I only included the bit about chris Rock as an example of why this thing should not be considered such a big deal... and for the record, I too am half Cuban, and I still laugh when comedians like Carlos Mencia make fun of the typical stereotype of the "******" or whatever, granted I dont think it is racially motivated, but I wouldnt get any more offended if a white (or black) comedian wanted to make fun of Latin people...

what i'm saying is that people need to lighten up...


----------



## Trenditional (Feb 15, 2006)

Whether he lost his cool or not, he is responsible for what comes out of his mouth. Calling them the N word may not have been the best choice of words. Saying, "Fifty years ago we'd of had you hanging from a tree with a pitchfork up your A.." was probably too much.

So, no I don't feel sorry for him. He knew the price of playing in the big leagues. He wants to be anonymous and left alone, go work as a checker at Wal-Mart.


----------



## jeansguy (Jul 29, 2003)

He very clearly crossed the line. However, I don't know why this is such a news story. Seinfeld ended a loong time ago. Kramer hasn't done anything with his career since. He's obviously a loser, enough said.

I do think Mel got screwed by the media though. What he did was certainly wrong, and anti-semetic beliefs are wrong. But you'd be hard pressed to watch television for an evening, even now, and not hear about it. They're called actors for a reason - it's because I don't care what they have to say about real life.


----------



## Jimmy G (Mar 23, 2006)

Guess who'll be hanging out with Pauly Shore now https://imageshack.us. I hear the one and only Gloria Allred - who never met a TV camera she didn't want to hop in front of - is on top of things already. She wants Richards' people to appear alongside her before a retired judge who'd establish how much moolah he's going to need to cough up. To quell the emotional anguish of her clients, you understand https://imageshack.us.
So here goes our system in all its legalized extortion glory again. Some people are outraged @ Richards' moronic outburst ( anybody care to bet if he'd repeat that in South Central ? ) , others are looking to put themselves in a free Lexus https://imageshack.us.

https://imageshack.us


----------



## Wayfarer (Mar 19, 2006)

jeansguy said:


> I do think Mel got screwed by the media though. What he did was certainly wrong, and anti-semetic beliefs are wrong. But you'd be hard pressed to watch television for an evening, even now, and not hear about it. They're called actors for a reason - it's because I don't care what they have to say about real life.

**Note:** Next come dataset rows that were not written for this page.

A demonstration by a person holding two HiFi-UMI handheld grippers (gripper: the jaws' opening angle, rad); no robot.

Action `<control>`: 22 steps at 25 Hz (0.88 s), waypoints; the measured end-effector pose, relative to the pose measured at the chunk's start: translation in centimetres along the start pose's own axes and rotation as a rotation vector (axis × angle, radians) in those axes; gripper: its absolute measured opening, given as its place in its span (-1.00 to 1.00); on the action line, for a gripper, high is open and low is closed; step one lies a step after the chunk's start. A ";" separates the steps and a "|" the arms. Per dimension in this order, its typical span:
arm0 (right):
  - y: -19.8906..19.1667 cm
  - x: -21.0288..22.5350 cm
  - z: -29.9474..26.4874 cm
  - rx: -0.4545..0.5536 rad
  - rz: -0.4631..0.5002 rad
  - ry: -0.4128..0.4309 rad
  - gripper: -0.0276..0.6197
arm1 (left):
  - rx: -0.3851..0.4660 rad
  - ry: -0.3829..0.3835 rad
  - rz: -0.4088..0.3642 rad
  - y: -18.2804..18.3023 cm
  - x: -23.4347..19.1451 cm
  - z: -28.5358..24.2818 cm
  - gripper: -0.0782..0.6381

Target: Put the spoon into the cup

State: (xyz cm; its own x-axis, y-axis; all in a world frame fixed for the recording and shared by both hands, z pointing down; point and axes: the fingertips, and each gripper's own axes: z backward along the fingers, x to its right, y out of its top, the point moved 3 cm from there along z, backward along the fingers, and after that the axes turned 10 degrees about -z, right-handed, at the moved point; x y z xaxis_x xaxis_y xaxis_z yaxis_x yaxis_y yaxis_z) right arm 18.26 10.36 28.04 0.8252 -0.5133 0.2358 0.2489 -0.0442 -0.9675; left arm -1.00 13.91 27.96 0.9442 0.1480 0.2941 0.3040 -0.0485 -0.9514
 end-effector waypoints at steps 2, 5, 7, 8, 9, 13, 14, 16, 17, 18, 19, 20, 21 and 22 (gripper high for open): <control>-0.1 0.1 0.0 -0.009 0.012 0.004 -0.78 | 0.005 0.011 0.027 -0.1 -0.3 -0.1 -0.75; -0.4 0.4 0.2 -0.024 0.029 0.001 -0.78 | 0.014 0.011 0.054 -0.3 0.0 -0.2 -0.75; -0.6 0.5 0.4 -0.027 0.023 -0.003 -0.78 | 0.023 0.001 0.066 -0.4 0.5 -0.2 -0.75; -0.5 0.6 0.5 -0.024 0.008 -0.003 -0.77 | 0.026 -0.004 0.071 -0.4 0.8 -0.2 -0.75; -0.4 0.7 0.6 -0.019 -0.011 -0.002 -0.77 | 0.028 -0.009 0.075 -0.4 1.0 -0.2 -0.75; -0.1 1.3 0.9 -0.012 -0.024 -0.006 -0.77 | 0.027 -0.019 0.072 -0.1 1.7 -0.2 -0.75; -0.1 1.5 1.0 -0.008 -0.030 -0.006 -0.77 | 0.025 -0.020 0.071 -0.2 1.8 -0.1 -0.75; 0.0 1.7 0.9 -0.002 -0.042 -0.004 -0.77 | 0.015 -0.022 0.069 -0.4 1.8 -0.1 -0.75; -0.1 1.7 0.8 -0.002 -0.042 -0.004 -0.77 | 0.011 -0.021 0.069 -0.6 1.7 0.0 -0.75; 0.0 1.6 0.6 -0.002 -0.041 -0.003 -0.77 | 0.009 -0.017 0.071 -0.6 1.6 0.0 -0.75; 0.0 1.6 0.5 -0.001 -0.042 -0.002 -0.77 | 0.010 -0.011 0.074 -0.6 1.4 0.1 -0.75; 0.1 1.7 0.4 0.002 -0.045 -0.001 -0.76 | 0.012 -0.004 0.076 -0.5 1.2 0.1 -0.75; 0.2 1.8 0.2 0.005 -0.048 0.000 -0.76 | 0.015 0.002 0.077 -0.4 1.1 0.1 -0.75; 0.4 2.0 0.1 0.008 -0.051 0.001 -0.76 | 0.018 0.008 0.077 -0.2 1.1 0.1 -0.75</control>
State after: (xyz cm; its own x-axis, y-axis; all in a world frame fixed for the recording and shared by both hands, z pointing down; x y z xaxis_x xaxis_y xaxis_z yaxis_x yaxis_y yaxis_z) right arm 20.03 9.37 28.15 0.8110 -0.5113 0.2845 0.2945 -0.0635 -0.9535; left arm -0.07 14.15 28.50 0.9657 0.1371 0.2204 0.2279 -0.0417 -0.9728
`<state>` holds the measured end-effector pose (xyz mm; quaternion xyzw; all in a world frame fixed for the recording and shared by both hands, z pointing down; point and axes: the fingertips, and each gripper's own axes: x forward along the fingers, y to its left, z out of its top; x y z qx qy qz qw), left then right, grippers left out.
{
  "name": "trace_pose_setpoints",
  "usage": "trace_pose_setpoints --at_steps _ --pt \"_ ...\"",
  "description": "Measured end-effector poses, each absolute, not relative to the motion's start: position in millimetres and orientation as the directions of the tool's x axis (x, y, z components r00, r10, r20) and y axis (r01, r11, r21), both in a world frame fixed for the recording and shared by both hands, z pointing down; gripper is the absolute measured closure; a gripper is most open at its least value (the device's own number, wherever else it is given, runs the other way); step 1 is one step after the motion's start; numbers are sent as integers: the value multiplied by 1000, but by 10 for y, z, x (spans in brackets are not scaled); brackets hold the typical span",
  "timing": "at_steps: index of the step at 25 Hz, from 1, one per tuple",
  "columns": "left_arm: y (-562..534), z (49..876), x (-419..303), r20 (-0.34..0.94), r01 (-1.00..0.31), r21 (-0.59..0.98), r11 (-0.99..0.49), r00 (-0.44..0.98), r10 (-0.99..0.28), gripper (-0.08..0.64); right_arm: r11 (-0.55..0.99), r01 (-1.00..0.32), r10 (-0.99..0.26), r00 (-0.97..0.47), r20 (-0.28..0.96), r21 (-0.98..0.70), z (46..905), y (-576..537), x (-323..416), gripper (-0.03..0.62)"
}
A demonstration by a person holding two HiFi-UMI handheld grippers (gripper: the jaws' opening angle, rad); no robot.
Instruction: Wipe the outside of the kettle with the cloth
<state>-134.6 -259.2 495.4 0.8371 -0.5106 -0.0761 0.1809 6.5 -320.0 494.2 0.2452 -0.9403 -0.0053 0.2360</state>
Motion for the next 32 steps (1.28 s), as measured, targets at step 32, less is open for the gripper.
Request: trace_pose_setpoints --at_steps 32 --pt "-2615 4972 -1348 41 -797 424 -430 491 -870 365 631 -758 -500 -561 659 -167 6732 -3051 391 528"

What baffles me is most consider Mel "conservative". All of the anti-semites that I can think of are pretty much liberal Democrats. Dubya and his crew are the biggest bunch of Israel supporters going.


----------



## pt4u67 (Apr 27, 2006)

Wayfarer said:


> What baffles me is most consider Mel "conservative".


Wayfarer, 
Anyone in Hollywood that openly acknowledges God is considered a conservative.


----------



## queueball (Jun 16, 2005)

The Gabba Goul said:


> what i'm saying is that people need to lighten up...


Dare I say...Amen!


----------



## jpeirpont (Mar 16, 2004)

Wayfarer said:


> Maybe not all "white" people but please tell the Scots that were "indentured" i.e. bondage slaves, or the "We Do Not Hire Irish" folks that some "white" people were not oppressed at some point in the history of the US.


In the U.S? I know the Irish were discriminated against, but nothing like Jim Crow or slavery in the U.S.


----------



## jpeirpont (Mar 16, 2004)

Trenditional said:


> "Fifty years ago we'd of had you hanging from a tree with a pitchfork up your A.." was probably too much.


I don't see how people reacting negatively that equals being to sensitive.

"I'd like to think that if Chris Rock said things like "****" and "we should throw you back in the ovens" that there would be an equal amount of outrage."
quoting emorel98

If Chris said such things his career would be over, deservedly. I don't know why Gabba & Co think we shouldn't be just as outraged as the Jews would be.


----------



## Wayfarer (Mar 19, 2006)

jpeirpont said:


> In the U.S? I know the Irish were discriminated against, but nothing like Jim Crow or slavery in the U.S.


I do not remember making it a comparison as you are putting forward, could you show me where I did please?. What I did state however, you even quoted it, was that it was false to put forward that no "white" person had ever been oppressed in the US. Do you wish to dispute this thought and maintain that there has not been a group of "white" people (I use this term only because the person I was originally answering did) in the US that were oppressed?


----------



## jpeirpont (Mar 16, 2004)

Wayfarer said:


> I do not remember making it a comparison as you are putting forward, could you show me where I did please?. What I did state however, you even quoted it, was that it was false to put forward that no "white" person had ever been oppressed in the US. Do you wish to dispute this thought and maintain that there has not been a group of "white" people (I use this term only because the person I was originally answering did) in the US that were oppressed?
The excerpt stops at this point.